> _YOUR INSTRUCTIONS_
Leave out any pictures and transcribe all other data below exactly.

> _RECORDED DATA_
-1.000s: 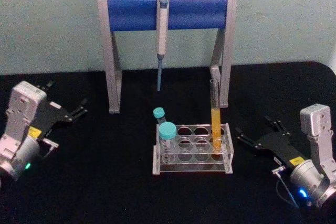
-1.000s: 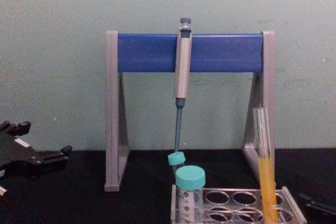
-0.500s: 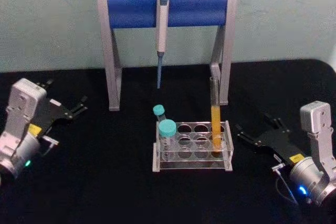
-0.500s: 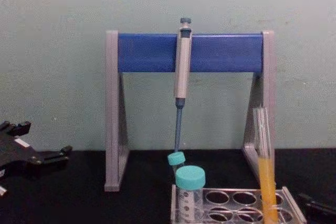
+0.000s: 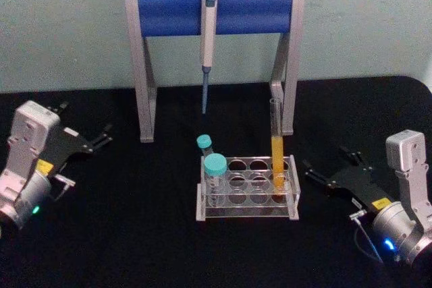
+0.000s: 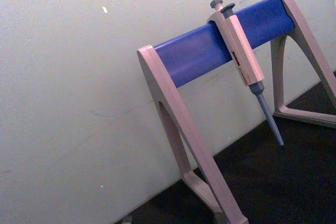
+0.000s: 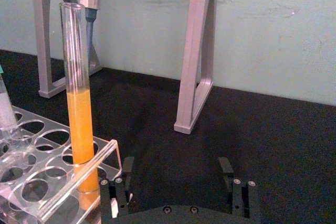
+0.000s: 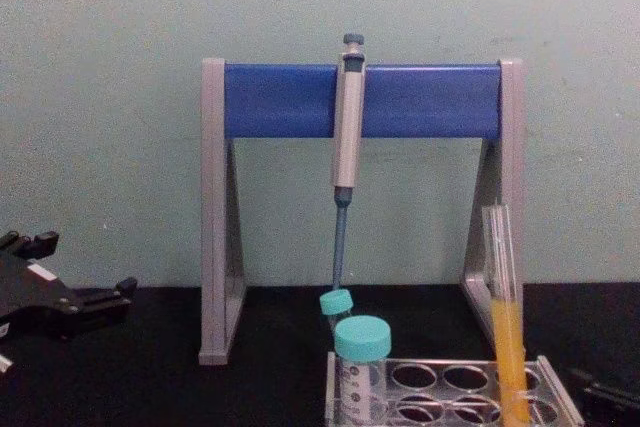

> _FINAL ANSWER_
-1.000s: 
-1.000s: 
-0.500s: 
-0.500s: 
+0.000s: 
+0.000s: 
+0.000s: 
+0.000s: 

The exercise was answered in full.